I’m truly shocked and saddened to hear that Rance Cleaveland passed away. Rance advised me (as a Ph.D. student of his at UMCP) in model checking (also called formal verification).

Rance was an extremely kind advisor and extremely skilled in leadership and communication. He also had all of the swiftness, communication, and people understanding of a skilled manager. He always encouraged us to find the simplest example possible to illustrate a nuanced corner-case of a property we wanted to prove or disprove. The simplicity made complicated things clearer. He was also an extremely clear communicator and extremely skilled with people. Rance was always patient and kind, eager to guide rather than to chastise.  I will truly miss him.

COMPUTER SCIENCE

Model checking involves the following:

(1) abstracting a programs as a state machine (automaton) with labels,

(2) writing a desirable property (such as “bad event X will never happen”) as a formula in a logic,

(3) using a computer to automatically show (over all possible cases) that the specified property is true or false.  This is model checking.
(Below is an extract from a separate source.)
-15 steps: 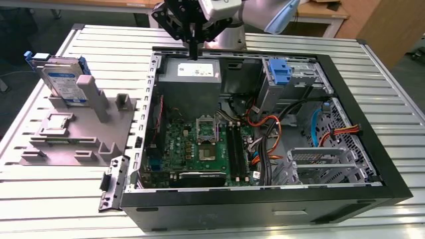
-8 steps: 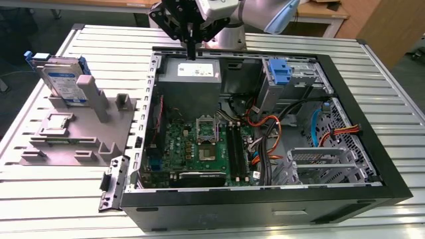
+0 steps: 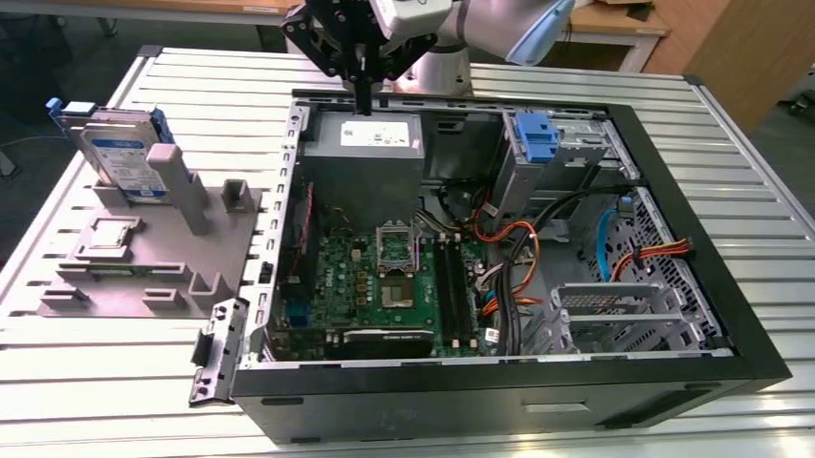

Theorists will note that this process of model checking is asking if state q of a machine satisfy a property phi, which is the model checking problem. If you are in the world of boolean formulas and propositions, the NP-complete satisfiability problem (SAT) asks: does there exists a boolean assignment q that s satisfy formula \phi? The analogous model checking problem is: given boolean assignment q (each proposition is either T or F), does q satisfy \phi? For boolean assignments, the model-checking problem is in P.

While Rance worked in a variety of areas related to formal verification that spanned process algebras, different logics, different automata types, and cyber-physical systems, with me we improved the art of timed automata model checking using a timed modal-mu calculus (timed logic). Timed automata and timed logics extend state machines by introducing a finite number of clocks. These clocks all advance (like time advancing) and can reset, and timed logics now have timing constraints (“within T time” is the most common constraint). We worked on extending the state of the art of what we could model-check on timed automata, both with theoretical proofs and by implementing a model checker (in C++) to model-check these richer timed properties. It turns out that this model checking work is decidable (model checking the simplest formulas in timed automata was previously shown to be PSPACE HARD).  I inherited work started by others, enhanced it, and passed it on; that work is currently being enhanced by others today. Our approach was novel in that we used a proof system of predicates and were able to model check more expressive formulas on timed automata with this enhanced system (See this paper). For details see my PhD thesis here.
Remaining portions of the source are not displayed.